The true accumulation rate depends not only on the occurrence of precipitation but also on the evaporation rate and on the occurrence of blowing snow. The wind can both deposit snow on new ice and scour new snow from the smooth surfaces of young ice. It will also deposit snow around ridges, significantly increasing their albedo. In the model, it is assumed that ridged ice has the same albedo as smooth ice, but more information is needed in this regard. Fortunately, the area of ridged ice < 1 m thick is small, just 0.4% of the area vs 5.5% for smooth ice < 1 m thick.
The albedo parameterization is the linchpin of the technique, and any additional information about how to formulate it or how accurate it is would aid in minimizing and evaluating the errors. The observations from Surface Heat Budget of the Arctic Ocean (SHEBA), both ground-based and from aircraft, may help in evaluating the parameterization.
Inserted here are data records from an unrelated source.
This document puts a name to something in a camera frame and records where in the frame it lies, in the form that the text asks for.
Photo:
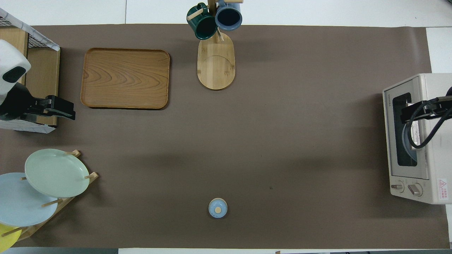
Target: warning label
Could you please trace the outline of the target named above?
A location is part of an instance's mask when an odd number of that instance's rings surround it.
[[[448,193],[447,193],[447,179],[442,178],[438,179],[438,187],[439,187],[439,199],[449,199]]]

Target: light blue plate
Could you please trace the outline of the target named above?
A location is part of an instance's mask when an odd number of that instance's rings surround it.
[[[25,162],[25,174],[31,186],[55,198],[70,198],[84,192],[89,184],[85,165],[73,155],[57,149],[32,153]]]
[[[226,201],[222,198],[214,198],[210,201],[209,213],[214,218],[223,218],[227,213]]]
[[[0,223],[8,226],[26,227],[50,218],[57,204],[41,207],[55,198],[35,190],[27,180],[20,180],[24,173],[0,175]]]

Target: mug handle
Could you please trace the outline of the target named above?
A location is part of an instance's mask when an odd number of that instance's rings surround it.
[[[199,3],[199,4],[197,5],[197,8],[198,8],[198,9],[202,9],[202,14],[203,14],[203,15],[206,15],[206,14],[209,13],[209,9],[207,8],[207,5],[206,5],[205,3]]]

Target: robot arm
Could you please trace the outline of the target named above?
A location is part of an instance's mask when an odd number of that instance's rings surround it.
[[[74,104],[54,95],[33,97],[17,81],[31,65],[11,44],[0,40],[0,120],[25,118],[28,115],[57,116],[75,120]]]

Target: brown tabletop
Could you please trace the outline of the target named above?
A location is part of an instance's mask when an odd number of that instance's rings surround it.
[[[100,178],[15,246],[449,247],[444,206],[389,192],[381,91],[431,72],[424,28],[242,26],[222,91],[198,81],[188,25],[35,28],[62,47],[59,95],[77,116],[50,134],[0,130],[0,173],[79,149]],[[83,106],[93,47],[167,51],[168,105]],[[223,219],[207,212],[216,197]]]

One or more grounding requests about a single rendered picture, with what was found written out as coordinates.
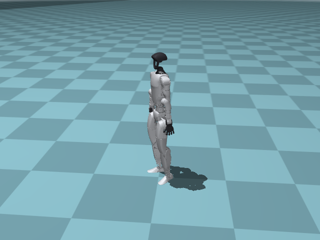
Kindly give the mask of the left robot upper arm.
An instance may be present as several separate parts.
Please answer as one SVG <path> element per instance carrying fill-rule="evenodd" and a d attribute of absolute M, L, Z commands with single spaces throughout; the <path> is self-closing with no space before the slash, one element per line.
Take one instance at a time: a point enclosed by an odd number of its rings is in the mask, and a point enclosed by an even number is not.
<path fill-rule="evenodd" d="M 171 81 L 167 76 L 162 76 L 160 77 L 160 84 L 162 86 L 162 92 L 164 95 L 164 98 L 161 100 L 161 104 L 163 106 L 165 100 L 169 100 L 170 101 L 170 85 L 171 85 Z"/>

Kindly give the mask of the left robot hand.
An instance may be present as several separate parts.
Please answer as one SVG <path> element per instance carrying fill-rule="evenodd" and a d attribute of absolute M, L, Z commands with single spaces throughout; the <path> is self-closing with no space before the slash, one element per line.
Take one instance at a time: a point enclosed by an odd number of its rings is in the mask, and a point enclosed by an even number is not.
<path fill-rule="evenodd" d="M 173 132 L 173 134 L 174 134 L 174 128 L 173 128 L 173 126 L 172 126 L 172 120 L 171 120 L 171 124 L 167 124 L 167 120 L 165 120 L 165 123 L 166 123 L 166 129 L 164 130 L 164 132 L 163 133 L 165 133 L 165 131 L 166 131 L 166 135 L 172 135 L 172 132 Z"/>

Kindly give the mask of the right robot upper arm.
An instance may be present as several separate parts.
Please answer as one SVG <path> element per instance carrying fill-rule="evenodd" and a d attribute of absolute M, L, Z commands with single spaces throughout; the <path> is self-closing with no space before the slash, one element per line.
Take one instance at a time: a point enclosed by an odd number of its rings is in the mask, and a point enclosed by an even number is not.
<path fill-rule="evenodd" d="M 152 73 L 153 73 L 153 71 L 150 72 L 150 78 L 151 78 Z M 151 89 L 149 89 L 148 93 L 152 96 L 152 91 L 151 91 Z"/>

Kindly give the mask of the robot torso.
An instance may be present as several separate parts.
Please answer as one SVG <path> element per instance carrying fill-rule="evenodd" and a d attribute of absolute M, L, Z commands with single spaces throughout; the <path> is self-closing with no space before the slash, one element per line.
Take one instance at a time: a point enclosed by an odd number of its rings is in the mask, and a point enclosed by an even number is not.
<path fill-rule="evenodd" d="M 153 110 L 154 119 L 159 122 L 161 117 L 165 117 L 164 105 L 161 104 L 161 100 L 164 99 L 163 87 L 161 85 L 161 77 L 166 76 L 169 78 L 167 73 L 157 70 L 151 74 L 150 85 L 151 85 L 151 96 L 152 101 L 155 103 L 155 109 Z"/>

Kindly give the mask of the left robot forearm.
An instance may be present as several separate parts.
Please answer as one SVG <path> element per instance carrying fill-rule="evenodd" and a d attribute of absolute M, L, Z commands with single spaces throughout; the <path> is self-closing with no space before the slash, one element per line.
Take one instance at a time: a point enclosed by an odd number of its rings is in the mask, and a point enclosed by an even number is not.
<path fill-rule="evenodd" d="M 166 118 L 166 121 L 167 121 L 167 125 L 169 124 L 172 124 L 172 116 L 171 116 L 171 103 L 168 99 L 166 99 L 164 101 L 164 105 L 165 107 L 163 108 L 164 109 L 164 114 L 165 114 L 165 118 Z"/>
The AVHRR-based albedo estimates of Reference ComisoComiso (2001) are one possible source for comparisons with the RGPS-based albedo estimates. His values are monthly mean composites of the channel 1 albedo. For the April 1997 composite, the mean albedo value in the northern part of the current study region is about 0.64, in contrast to 0.80 found in this study. The fact that his AVHRR-based values are for channel 1 only and are not broadband values may explain some of the difference.
It is possible to extend this technique to the summer months and to improve the estimates of ice thickness by using a more complete dynamic/thermodynamic ice model that is driven by air temperature, winds and satellite-derived downwelling radiative fluxes as well as by the RGPS ice-deformation measurements. The model would use data-assimilation methods to include the RGPS ice-motion and −deformation information and could have more realistic ridging redistribution procedures (e.g. Reference Thorndike, Rothrock, Maykut and ColonyThorndike and others, 1975; Babko and others, in press) in order to obtain improved estimates of the ice-thickness distribution and hence improved estimates of the surface albedo. Such a model that also assimilates ice-concentration measurements would provide a more complete picture, in time and space, of the surface albedo and of the surface energy balance. During the summer months, the most critical parameters in determining the albedo are the fraction of open water and coverage and depth of melt ponds. Thus, accurate methods of predicting melt-pond characteristics and predicting or measuring the fraction of open water are needed to obtain accurate estimates of the summer albedo.
In conclusion, the RGPS represents a first opportunity to obtain relatively high-resolution and high-accuracy basin-wide estimates of the deformation of the ice cover, and we have shown how these measurements can be exploited to obtain estimates of the surface albedo.
Acknowledgements
I would like to thank D. A. Rothrock for suggesting this line of research, R. Kwok for providing the RGPS data and advice on their use, and H. L. Stern for helpful comments on the manuscript. Thanks also to the two reviewers, S. G. Warren and D. K. Perovich, and to the editor, R. Massom, for their helpful comments. The RGPS datasets are produced by the Polar Remote Sensing Group at the Jet Propulsion Laboratory, Pasadena, CA. This work was supported by NASA grant NAG5-4175.